Apache HBase

Apache HBase is an open-source clone of Google’s Bigtable, built on top of HDFS as the storage layer. Started in 2008 as part of the Hadoop ecosystem, HBase provides random, strongly-consistent read/write access to massive structured datasets — petabyte-scale tables with billions of rows and millions of columns. HBase remains widely deployed at large enterprises that already run Hadoop, but greenfield projects today usually choose Cassandra, ScyllaDB, or a managed wide-column service instead.

Key Features:

Bigtable Data Model. Sparse multidimensional sorted map: (row key, column family, column qualifier, timestamp) → value.

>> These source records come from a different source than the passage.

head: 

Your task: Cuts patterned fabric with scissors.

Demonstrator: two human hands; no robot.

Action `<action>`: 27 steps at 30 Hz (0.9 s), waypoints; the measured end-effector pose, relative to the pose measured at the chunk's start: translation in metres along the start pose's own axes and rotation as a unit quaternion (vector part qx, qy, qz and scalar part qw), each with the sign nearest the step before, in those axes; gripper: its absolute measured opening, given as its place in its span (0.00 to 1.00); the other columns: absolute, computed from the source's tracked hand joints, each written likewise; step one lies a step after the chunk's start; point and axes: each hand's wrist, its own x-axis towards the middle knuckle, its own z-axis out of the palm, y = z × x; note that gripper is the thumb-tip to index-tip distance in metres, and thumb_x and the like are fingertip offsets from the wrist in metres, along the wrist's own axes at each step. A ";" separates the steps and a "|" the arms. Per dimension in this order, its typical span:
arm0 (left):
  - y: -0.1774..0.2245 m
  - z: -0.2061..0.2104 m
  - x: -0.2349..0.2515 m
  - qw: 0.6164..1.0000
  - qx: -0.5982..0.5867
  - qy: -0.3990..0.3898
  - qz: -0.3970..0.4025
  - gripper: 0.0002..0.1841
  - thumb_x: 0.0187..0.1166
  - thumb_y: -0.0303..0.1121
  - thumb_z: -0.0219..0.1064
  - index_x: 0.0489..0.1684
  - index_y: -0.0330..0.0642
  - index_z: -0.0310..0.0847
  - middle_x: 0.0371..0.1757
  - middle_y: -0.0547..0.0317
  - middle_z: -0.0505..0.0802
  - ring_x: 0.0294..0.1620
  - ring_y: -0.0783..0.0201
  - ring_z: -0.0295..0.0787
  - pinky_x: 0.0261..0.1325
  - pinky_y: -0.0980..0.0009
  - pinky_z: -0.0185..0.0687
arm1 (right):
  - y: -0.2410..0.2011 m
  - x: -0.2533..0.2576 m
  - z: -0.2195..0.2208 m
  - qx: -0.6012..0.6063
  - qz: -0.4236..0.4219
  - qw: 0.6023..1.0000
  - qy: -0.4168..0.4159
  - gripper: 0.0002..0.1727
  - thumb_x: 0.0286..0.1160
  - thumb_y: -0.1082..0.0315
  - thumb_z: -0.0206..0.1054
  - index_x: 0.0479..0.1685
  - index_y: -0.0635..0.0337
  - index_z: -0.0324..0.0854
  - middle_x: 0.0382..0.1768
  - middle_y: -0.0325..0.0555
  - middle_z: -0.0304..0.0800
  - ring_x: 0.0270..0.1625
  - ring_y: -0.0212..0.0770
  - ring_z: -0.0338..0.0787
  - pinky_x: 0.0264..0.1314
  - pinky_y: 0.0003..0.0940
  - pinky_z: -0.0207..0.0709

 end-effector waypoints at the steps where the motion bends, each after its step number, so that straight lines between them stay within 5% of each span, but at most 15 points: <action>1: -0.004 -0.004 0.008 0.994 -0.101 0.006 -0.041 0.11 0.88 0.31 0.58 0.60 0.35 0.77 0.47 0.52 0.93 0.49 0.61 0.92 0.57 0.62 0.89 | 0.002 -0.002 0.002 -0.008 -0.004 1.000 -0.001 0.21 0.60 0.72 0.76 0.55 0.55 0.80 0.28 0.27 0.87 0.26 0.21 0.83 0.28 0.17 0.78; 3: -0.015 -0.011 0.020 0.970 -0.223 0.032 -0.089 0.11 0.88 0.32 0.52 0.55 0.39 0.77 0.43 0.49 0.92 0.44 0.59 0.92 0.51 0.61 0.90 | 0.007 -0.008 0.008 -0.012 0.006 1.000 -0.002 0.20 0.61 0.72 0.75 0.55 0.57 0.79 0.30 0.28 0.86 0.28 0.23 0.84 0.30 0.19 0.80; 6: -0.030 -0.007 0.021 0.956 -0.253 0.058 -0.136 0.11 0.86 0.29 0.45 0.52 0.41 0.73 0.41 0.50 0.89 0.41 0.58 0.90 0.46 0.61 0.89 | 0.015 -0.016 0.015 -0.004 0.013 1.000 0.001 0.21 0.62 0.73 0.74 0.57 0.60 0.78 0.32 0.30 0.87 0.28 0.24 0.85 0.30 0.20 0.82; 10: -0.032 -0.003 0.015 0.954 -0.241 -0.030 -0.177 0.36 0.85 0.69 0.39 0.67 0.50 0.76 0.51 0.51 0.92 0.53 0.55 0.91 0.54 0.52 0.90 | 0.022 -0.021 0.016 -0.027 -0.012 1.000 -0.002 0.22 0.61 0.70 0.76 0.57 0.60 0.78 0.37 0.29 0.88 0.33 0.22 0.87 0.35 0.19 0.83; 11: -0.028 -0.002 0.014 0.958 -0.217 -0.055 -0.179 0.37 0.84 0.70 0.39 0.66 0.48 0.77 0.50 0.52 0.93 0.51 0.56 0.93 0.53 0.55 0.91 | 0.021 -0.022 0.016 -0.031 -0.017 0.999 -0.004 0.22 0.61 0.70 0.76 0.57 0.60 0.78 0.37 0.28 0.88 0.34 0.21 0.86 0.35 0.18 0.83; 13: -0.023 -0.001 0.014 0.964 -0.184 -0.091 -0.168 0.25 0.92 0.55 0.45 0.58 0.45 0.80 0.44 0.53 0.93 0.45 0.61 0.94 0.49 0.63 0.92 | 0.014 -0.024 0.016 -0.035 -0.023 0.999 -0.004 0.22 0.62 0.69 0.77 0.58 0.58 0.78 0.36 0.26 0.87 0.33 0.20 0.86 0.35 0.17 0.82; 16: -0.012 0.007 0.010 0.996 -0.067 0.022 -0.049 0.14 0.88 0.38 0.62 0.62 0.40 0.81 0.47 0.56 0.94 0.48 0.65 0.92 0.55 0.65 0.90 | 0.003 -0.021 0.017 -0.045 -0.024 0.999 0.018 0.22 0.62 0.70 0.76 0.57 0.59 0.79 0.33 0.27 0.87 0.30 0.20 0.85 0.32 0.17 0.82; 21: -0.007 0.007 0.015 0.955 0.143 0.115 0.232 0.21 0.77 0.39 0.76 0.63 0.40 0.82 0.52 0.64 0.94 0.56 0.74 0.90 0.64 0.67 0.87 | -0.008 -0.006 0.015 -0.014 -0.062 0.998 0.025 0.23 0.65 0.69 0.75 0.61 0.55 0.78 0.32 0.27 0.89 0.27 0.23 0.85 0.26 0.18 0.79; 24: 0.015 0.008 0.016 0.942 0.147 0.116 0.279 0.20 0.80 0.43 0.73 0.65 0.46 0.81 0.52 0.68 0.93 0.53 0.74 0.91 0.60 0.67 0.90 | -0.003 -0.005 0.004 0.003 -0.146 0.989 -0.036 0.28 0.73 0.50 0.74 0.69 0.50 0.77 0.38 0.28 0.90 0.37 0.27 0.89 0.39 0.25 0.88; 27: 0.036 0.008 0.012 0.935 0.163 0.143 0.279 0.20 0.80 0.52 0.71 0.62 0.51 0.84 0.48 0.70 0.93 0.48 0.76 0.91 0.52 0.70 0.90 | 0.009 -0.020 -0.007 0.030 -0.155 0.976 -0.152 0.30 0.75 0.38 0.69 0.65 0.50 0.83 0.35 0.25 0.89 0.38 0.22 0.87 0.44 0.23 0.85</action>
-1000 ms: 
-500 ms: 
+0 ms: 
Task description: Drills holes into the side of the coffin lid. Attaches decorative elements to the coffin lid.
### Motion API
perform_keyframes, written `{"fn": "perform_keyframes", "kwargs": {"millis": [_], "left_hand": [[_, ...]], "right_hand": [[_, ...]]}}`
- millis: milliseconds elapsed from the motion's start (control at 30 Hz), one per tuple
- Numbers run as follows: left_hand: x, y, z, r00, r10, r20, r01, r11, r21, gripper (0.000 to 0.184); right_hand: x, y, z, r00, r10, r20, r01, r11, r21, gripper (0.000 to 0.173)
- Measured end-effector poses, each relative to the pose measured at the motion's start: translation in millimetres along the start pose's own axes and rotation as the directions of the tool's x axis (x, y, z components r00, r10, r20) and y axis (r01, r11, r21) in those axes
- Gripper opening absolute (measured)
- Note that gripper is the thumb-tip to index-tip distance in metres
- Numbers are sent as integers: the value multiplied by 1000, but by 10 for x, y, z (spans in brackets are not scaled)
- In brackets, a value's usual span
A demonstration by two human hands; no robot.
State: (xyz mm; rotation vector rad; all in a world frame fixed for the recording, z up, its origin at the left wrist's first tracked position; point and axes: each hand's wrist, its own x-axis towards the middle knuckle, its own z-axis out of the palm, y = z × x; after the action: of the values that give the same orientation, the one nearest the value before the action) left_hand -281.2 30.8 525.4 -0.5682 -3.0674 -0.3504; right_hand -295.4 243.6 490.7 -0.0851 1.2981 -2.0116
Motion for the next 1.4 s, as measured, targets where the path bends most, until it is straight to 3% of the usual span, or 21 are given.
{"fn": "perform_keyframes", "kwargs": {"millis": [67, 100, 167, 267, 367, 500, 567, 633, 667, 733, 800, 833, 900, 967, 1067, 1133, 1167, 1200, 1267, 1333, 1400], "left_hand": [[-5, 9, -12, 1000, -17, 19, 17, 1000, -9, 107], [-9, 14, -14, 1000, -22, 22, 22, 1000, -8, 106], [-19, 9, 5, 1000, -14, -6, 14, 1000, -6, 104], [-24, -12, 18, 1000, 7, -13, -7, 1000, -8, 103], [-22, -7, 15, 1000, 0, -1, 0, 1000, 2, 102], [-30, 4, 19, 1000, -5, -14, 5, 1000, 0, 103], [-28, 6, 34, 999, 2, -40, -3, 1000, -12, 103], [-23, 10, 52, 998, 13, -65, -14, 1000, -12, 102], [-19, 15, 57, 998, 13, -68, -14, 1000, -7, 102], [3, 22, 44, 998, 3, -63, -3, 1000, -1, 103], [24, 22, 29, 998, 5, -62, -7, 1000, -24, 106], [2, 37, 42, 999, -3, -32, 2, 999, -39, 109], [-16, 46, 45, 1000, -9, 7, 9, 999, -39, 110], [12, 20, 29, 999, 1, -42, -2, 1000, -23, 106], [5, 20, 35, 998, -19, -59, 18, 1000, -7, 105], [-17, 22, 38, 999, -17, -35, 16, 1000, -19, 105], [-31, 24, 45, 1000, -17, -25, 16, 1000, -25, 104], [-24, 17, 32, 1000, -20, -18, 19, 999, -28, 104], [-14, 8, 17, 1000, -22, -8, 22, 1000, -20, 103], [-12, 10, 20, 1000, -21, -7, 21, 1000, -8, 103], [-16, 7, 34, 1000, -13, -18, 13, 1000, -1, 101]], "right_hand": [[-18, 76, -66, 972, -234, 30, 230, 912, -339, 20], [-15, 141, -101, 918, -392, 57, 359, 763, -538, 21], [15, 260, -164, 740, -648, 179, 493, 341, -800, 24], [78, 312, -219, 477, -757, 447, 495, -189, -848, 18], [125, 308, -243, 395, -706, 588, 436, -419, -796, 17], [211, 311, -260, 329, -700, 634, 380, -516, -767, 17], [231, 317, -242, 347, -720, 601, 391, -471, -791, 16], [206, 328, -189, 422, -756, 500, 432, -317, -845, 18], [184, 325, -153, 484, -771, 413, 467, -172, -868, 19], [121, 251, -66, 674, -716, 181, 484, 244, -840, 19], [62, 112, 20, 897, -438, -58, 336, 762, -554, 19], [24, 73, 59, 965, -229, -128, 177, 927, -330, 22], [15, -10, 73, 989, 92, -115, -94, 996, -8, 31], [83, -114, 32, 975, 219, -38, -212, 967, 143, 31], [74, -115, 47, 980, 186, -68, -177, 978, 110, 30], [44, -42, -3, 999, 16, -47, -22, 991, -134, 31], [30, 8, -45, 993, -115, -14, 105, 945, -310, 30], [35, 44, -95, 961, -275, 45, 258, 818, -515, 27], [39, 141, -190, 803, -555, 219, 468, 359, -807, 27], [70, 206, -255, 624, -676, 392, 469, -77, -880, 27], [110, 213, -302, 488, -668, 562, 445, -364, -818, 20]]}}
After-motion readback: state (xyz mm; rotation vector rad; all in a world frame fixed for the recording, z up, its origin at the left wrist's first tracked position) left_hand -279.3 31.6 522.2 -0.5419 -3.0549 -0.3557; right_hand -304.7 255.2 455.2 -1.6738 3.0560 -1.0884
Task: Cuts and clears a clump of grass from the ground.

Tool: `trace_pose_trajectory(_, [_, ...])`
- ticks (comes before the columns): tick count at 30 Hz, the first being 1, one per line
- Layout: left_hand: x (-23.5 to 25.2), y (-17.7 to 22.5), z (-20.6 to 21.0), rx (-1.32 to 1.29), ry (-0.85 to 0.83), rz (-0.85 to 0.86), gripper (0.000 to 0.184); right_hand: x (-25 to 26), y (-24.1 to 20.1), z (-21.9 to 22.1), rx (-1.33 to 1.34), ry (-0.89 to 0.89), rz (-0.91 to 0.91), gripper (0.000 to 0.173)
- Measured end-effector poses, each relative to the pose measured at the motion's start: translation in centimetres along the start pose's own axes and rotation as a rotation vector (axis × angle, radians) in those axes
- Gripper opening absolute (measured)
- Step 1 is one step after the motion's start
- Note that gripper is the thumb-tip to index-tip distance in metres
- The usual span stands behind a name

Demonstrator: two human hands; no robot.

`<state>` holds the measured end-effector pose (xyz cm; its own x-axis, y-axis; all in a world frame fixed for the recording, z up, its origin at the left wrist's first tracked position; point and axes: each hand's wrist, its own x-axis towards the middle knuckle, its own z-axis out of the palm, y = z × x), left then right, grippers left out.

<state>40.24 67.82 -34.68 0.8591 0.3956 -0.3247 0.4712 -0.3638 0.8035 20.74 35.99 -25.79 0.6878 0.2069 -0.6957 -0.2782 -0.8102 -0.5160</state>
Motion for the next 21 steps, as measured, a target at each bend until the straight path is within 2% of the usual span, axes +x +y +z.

Columns within a family are stored together; different rows can have entirely different columns.
Strong Consistency. Single master per region — reads and writes for a row are linearizable. Different from Cassandra’s eventual model.
HDFS Storage. SSTables (HFiles) live on HDFS, inheriting its durability, replication factor, and locality model.
Region Servers. Tables are split into row-key ranges (regions) assigned to region servers. Auto-split when a region exceeds size threshold.
HBase Shell + REST + Thrift. Multiple client surfaces; JVM is the native one.
Coprocessors. Server-side trigger / aggregation hooks — conceptual ancestor of Cassandra’s materialized views.

HBase vs. Cassandra:

HBase. Strong consistency, single master per region, HDFS-backed. Best when you already run Hadoop and want strong consistency.
Cassandra. Eventual consistency, masterless, multi-region native. Best for write-heavy and multi-DC workloads.
Both implement Bigtable-style wide-column data models with very similar query semantics.

Use Cases:

Operational data stores on top of an existing Hadoop cluster.
Massive time-series tables (Open TSDB built on HBase).
Real-time random access to data also queried by MapReduce / Spark batch jobs.
Facebook Messages, Yahoo, AdRoll, and many financial-services workloads ran on HBase historically.

Notes:

HBase’s master-region-server topology has more operational complexity than Cassandra’s peer-to-peer ring. For new deployments today the question usually becomes “HBase or Cassandra/Scylla?” — HBase wins when strong consistency is required and Hadoop infrastructure is already in place; otherwise Cassandra or a managed Bigtable / DynamoDB equivalent is typically simpler.